La mostra inaugurata a Milano
Le luci di Horn, un’eredità preziosa

Mentre la NASA pubblicava le immagini stupefacenti catturate nello spazio dal James Webb’s Space Telescope (JWST), a Milano si preparava l’apertura di una nuova edizione della mostra ideata nel 2017 dal Museo Ebraico di Bologna su Guido Horn d’Arturo, l’inventore di quello “specchio a tasselli” che sta alla base di tutti gli attuali telescopi, compreso il JWST. Triestino ebreo austriaco per nascita, italiano per scelta, Guido Horn d’Arturo si dedicò per tutta la vita all’astronomia e, dopo aver lavorato presso gli Osservatori di Trieste, Torino e Catania, si stabilì definitivamente presso la Specola di Bologna, dove condusse gli studi che lo resero famoso nell’ambiente scientifico, fondò la rivista Coelum e diede nuovo impulso all’incrementazione della biblioteca e della strumentazione tecnica.
I suoi interessi lo portarono presto a concentrarsi su come migliorare la qualità dell’osservazione e della fotografia astronomica. Il problema principale era rappresentato dall’impossibilità di ampliare più di tanto la superficie riflettente dei telescopi – lo specchio -a causa della pesantezza dei materiali in uso a quei tempi.
All’inizio degli anni ’20, quindi, Horn cominciò a concepire l’idea di frammentare gli specchi in un mosaico di parti più piccole e mobili, prima trapezoidali, poi esagonali, in modo da poterne ampliare le dimensioni e poterli adattare al passaggio degli astri lungo la volta celeste. La messa a punto del progetto avvenne nel 1932, novant’anni fa, ma la costruzione del primo prototipo incontrò inizialmente difficoltà tecniche e poi fu ostacolata dall’espulsione di Horn dall’Università per motivi razziali. La guerra sembrò mettere fine ai tentativi disperati dell’astronomo di portare comunque a termine la sua impresa. Scampato alla shoah, grazie anche all’amico e collega Giovanni Battista Lacchini, che lo aiutò a nascondersi in Romagna, nel dopoguerra Guido Horn riuscì a riavere la cattedra e, nel 1952, arrivò con caparbietà e tenacia alla costruzione di un modello soddisfacente di m. 1,80 che fu collocato sulla torre della Specola. Dalla prima intuizione alla realizzazione erano dunque passati più di trent’anni.

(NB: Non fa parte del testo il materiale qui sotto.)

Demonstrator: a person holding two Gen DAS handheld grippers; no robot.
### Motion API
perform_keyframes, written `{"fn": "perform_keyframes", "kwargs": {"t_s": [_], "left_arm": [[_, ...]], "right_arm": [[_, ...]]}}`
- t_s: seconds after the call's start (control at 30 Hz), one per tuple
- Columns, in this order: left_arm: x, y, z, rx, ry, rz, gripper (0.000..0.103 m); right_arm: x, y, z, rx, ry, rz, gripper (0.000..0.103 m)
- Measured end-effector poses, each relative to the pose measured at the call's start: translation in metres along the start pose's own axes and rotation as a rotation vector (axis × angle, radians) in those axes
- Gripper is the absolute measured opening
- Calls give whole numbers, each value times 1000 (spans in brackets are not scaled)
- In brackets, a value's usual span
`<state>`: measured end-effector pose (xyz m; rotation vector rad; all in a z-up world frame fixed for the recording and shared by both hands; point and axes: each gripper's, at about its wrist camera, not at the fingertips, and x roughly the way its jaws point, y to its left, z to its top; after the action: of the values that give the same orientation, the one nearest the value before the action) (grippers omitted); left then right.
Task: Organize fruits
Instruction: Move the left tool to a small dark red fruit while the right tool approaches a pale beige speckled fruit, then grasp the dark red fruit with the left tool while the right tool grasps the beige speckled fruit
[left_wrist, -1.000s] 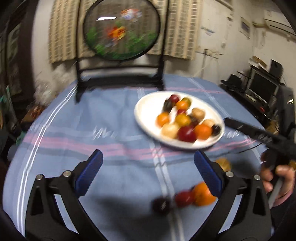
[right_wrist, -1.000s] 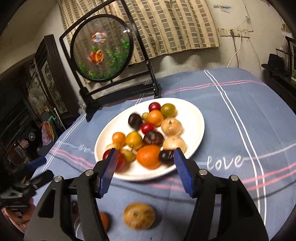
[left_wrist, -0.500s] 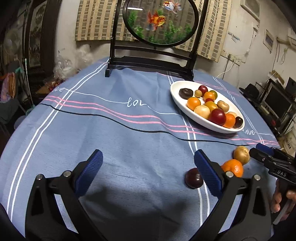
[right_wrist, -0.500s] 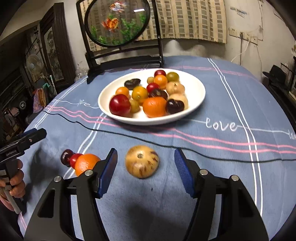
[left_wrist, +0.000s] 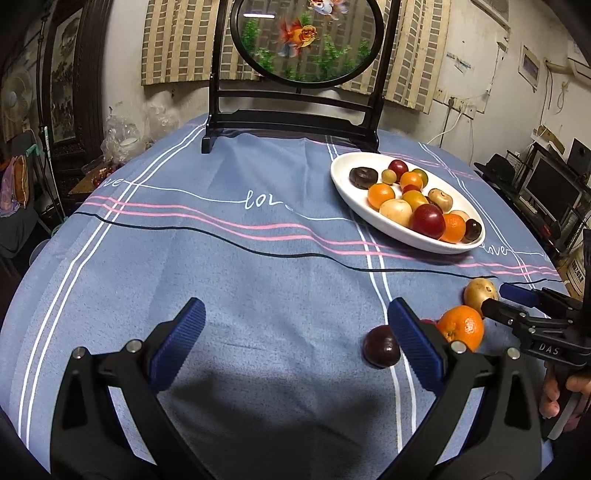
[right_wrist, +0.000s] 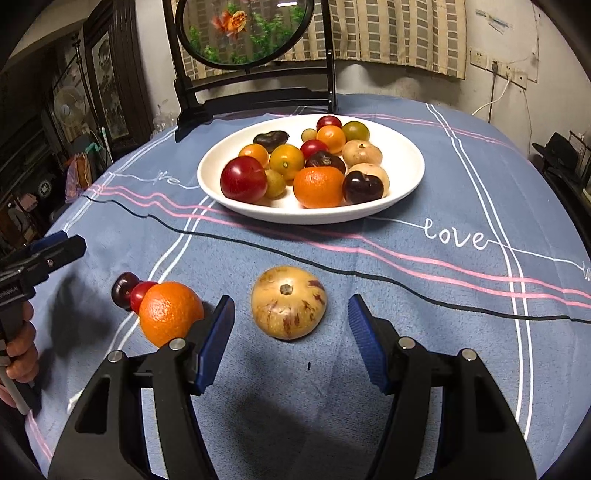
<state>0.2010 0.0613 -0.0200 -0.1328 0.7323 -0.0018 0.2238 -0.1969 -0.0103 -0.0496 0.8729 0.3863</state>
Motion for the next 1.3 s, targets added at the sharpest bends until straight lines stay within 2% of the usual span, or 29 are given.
{"fn": "perform_keyframes", "kwargs": {"t_s": [0.1, 0.33, 0.53, 0.87, 0.97, 1.07, 1.13, 1.23, 1.3], "left_arm": [[0, -1, -1, 6, 3, 1, 101], [0, -5, -3, 28, 4, 7, 101], [0, -6, -3, 36, 1, 14, 101], [5, -7, -5, 50, 16, 31, 101], [7, -9, -5, 63, 37, -10, 101], [5, -16, -7, 115, 51, -101, 101], [0, -26, -10, 185, 37, -137, 100], [-7, -39, -18, 287, -1, -150, 98], [-7, -46, -22, 326, -10, -149, 91]], "right_arm": [[2, 3, -1, -23, 3, -10, 64], [7, 5, -2, -46, 5, -36, 54], [10, 12, -2, -82, 8, -51, 52], [16, 10, 1, -70, 23, -64, 46], [14, 8, 1, -59, 16, -59, 45], [9, 4, 1, -40, -3, -68, 44], [7, 1, 1, -25, -6, -67, 44], [6, -2, 1, -3, -1, -51, 45], [7, -3, 1, 4, 9, -49, 44]]}}
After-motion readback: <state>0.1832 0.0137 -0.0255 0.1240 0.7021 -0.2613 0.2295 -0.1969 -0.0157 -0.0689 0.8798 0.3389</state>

Il modello del ‘52 era composto da 61 tasselli posti su di una lastra di marmo che fungeva da sostegno ed era perforata nei punti attraverso i quali passavano tre pioli a vite per ciascun tassello. I pioli, manovrati manualmente, consentivano tramite un congegno apposito di spostare lateralmente e verticalmente i tasselli. Lo specchio cadde poi in disuso e il sostegno di marmo andò distrutto, ma alla fine degli anni ’80 i tasselli originali sono stati recuperati, rimontati nella sede primitiva e resi visibili al pubblico in quello che oggi è divenuto il Museo della Specola.
Gli strumenti attuali si avvalgono di materiali innovativi e di una tecnologia computerizzata che riduce quasi a zero i tempi di adattamento del telescopio, ma l’intuizione geniale e imprescindibile alla base di tutto questo rimane quella di Guido Horn, astrofisico, ingegnere e uomo di cultura di cui, attraverso il ricco carteggio donato dagli eredi alla Biblioteca di Astronomia di Bologna, è fortunatamente possibile conoscere la personalità forte e curiosa.
La mostra sarà esposta presso la sede di INAF-Brera dal 15 settembre al 21 ottobre e metterà a disposizione del visitatore pannelli relativi alla storia personale dell’astronomo e alla genesi della sua invenzione, una serie di nuovi testi aggiornati sui più recenti progetti di ricerca in cui sono impegnati telescopi “figli” della sua invenzione e, infine, una galleria di immagini che offre una panoramica dei più avanzati progetti di ricerca e delle immagini catturate oggi dal JWST messe a confronto con le stesse fotografate da telescopi di precedenti generazioni.
Il telescopio del progetto ASTRI collocato a Serra La Nave sulle pendici dell’Entna è già stato dedicato a Guido Horn d’Arturo nel 2018. L’impegno del MEB e della comunità scientifica astronomica è continuare a ricordare che i traguardi raggiunti si devono principalmente a un’eccellenza italiana, un’eccellenza che tanti anni fa un’ideologia perversa aveva classificato come appartenente a una razza inferiore.